**Exercise details**
Write out the records once more, exactly as given.
======== Supplied entries ========
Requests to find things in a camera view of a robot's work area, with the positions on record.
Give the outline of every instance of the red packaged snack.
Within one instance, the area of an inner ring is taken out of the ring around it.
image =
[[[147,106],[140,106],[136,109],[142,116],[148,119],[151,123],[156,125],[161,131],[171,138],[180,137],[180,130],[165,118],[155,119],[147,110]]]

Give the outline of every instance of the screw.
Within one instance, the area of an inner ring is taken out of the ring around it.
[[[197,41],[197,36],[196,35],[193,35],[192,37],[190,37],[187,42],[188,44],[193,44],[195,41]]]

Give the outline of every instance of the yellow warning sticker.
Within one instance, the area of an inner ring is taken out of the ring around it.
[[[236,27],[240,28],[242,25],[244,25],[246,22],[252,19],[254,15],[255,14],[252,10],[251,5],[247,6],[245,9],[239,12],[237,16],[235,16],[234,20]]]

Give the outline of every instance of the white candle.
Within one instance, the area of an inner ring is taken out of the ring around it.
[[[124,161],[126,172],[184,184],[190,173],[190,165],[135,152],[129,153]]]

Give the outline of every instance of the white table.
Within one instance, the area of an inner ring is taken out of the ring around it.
========
**Response box**
Requests to find things in a camera view of a robot's work area, with the positions on record.
Give the outline of every instance of the red packaged snack.
Within one instance, the area of an inner ring is taken out of the ring around it.
image =
[[[147,106],[140,106],[136,109],[142,116],[148,119],[151,123],[156,125],[161,131],[171,138],[180,137],[180,130],[165,118],[155,119],[147,110]]]

Give the outline of every instance of the screw.
Within one instance, the area of an inner ring is taken out of the ring around it.
[[[197,41],[197,36],[196,35],[193,35],[192,37],[190,37],[187,42],[188,44],[193,44],[195,41]]]

Give the outline of every instance of the yellow warning sticker.
Within one instance, the area of an inner ring is taken out of the ring around it.
[[[236,27],[240,28],[242,25],[244,25],[246,22],[252,19],[254,15],[255,14],[252,10],[251,5],[247,6],[245,9],[239,12],[237,16],[235,16],[234,20]]]

Give the outline of every instance of the white candle.
Within one instance, the area of an inner ring is taken out of the ring around it.
[[[124,161],[126,172],[184,184],[190,173],[190,165],[135,152],[129,153]]]

Give the outline of every instance of the white table.
Within one instance, the area of an inner ring is taken out of the ring around it.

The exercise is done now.